Restaurant information
- Established: 1929
- Location: 415 Cedar St, Seattle, Washington, 98121, United States

= The 5 Point Cafe =

Bar and restaurant in Seattle, Washington, U.S.

The 5 Point Cafe is a bar and 24-hour cafe in the Belltown neighborhood of Seattle, Washington, owned by Dave Meinert. It is located by Tilikum Place and is open since 1929. It is considered the oldest drinking establishment in the neighborhood and has received accolades from local media for being one of the best dive bars in the city.

==History==
The building was originally constructed by the Webb Investment Company in 1922 for use as a dairy warehouse. It was built in what was known as the Denny Regrade, named after a project to flatten Denny Hill. C. Preston Smith opened the cafe during an economic downturn in 1929. Coffee, two eggs, a ham steak, hashbrowns, and four pieces of buttered toast with jelly cost 40 cents. Smaller dishes were 25 cents or less. A barroom was opened adjacent to the cafe upon the repeal of prohibition in 1933 to sell beer and wine. It became a lounge when state law allowed for the sale of hard liquor in 1944.

Smith's son, Dick, took over in 1975. Along with political activities in the neighborhood, the younger Smith was known for installing a periscope over the men's room urinal to provide views of the Space Needle.

The 5 Point Cafe made headlines in August 2004 when radio personality Tom Leykis was ejected and then assaulted outside. Leykis said his assailant kicked him in the head and knocked him to the ground. He was cut above the eye and needed 17 stitches.

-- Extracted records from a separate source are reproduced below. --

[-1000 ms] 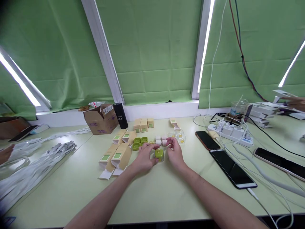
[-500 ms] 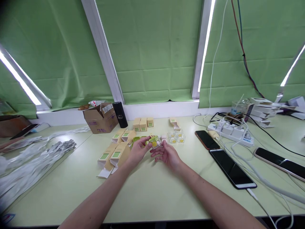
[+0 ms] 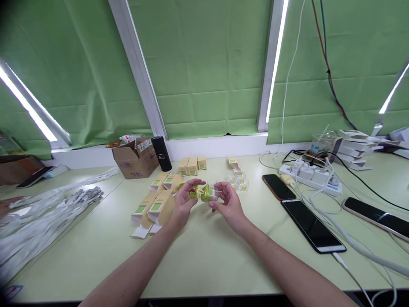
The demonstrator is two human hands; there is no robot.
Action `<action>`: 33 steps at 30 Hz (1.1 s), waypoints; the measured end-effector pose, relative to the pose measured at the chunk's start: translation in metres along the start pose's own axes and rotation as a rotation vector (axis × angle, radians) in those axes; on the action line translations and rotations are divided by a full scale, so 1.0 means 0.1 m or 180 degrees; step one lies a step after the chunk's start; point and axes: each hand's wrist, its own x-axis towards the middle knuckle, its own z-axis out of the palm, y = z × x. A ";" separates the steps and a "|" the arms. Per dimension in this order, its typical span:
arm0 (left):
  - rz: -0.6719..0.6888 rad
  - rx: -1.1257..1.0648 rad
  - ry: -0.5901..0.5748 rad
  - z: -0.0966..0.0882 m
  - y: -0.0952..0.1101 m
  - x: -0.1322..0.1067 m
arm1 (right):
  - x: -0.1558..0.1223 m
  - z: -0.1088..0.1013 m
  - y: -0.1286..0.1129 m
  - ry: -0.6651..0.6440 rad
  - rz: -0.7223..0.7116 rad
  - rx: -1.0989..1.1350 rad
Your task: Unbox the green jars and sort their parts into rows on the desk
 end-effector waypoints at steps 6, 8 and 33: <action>0.0168 0.0390 0.0249 0.01 -0.02 0.01 | -0.01 0.02 0.04 0.0083 -0.0154 -0.0316; 0.0244 0.0389 0.0229 0.02 0.00 0.00 | 0.00 0.01 0.04 0.0014 -0.0024 -0.0155; -0.0887 0.0159 0.0172 0.11 -0.06 0.05 | 0.06 -0.11 0.24 -0.0555 0.1363 0.0653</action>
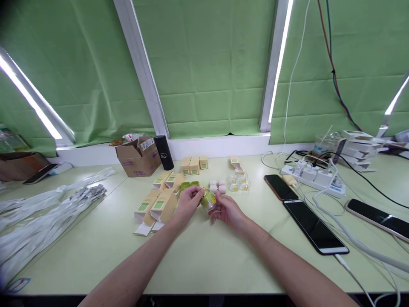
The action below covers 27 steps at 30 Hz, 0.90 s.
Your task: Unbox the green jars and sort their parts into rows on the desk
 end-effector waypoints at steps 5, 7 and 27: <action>0.0205 0.0268 0.0142 0.01 0.01 0.01 | -0.05 0.06 -0.09 -0.0143 -0.0176 -0.0133; 0.0251 0.0313 0.0211 0.01 0.02 0.00 | -0.07 0.09 -0.13 -0.0170 -0.0242 -0.0197; -0.0608 -0.1624 0.1113 -0.14 -0.13 0.20 | -0.10 0.07 -0.15 0.0443 -0.1418 -0.1076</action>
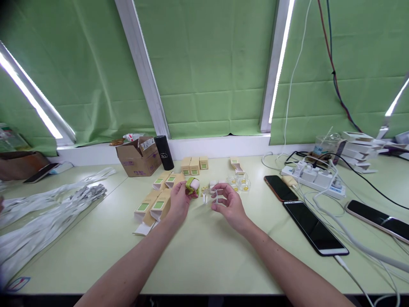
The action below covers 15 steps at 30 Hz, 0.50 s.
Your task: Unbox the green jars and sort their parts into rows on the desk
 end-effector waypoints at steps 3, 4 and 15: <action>-0.0082 -0.0184 -0.0016 0.01 -0.02 0.00 | -0.02 0.02 -0.03 -0.0010 -0.0186 -0.0179; -0.0081 -0.0210 -0.0026 0.01 -0.02 0.00 | -0.03 0.03 -0.04 -0.0002 -0.0249 -0.0260; -0.0059 -0.0140 -0.0092 0.00 -0.08 -0.02 | 0.12 -0.35 -0.25 0.0640 -0.1460 -0.1762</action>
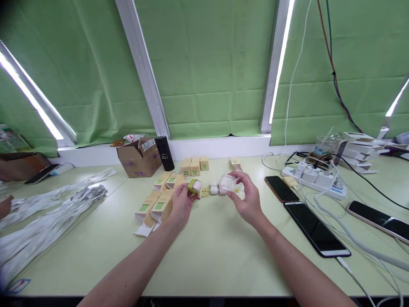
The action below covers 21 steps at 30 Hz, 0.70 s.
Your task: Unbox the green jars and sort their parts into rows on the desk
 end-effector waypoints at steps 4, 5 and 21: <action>0.0011 0.0073 -0.0088 0.00 0.00 -0.02 | 0.18 -0.26 0.03 0.0239 -0.0390 -0.0592; 0.0020 0.0085 -0.0095 0.00 0.01 -0.03 | 0.21 -0.32 0.03 0.0167 -0.0503 -0.0906; 0.0006 0.0203 -0.0082 0.03 0.02 -0.08 | 0.33 -0.54 0.02 -0.1886 0.1339 -0.3985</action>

In September 2009, it was rumored that The 5 Point would be closing. In November 2009, it was purchased by David Meinert. He has changed little but the menu was expanded slightly with vegetarian options.

The 5 Point again made headlines when it became Seattle's first establishment to publicly ban Google Glass during the product's initial developmental release.

The bar again received attention in October 2014 when rock star Tom Morello was denied entry late on a busy evening. Morello used Twitter to criticize the customer service of the doorman and the owner's stance on worker's rights, and 5 Point owner David Meinert shot back. Meinert had previously criticized the Seattle ordinance mandating a $15 minimum wage because it didn't include a tip credit for restaurants workers which Morello was opposed to, and Meinert responded to the criticism by citing the cafe's relatively higher pay, paid time off, health insurance, and retirement plans for his staff.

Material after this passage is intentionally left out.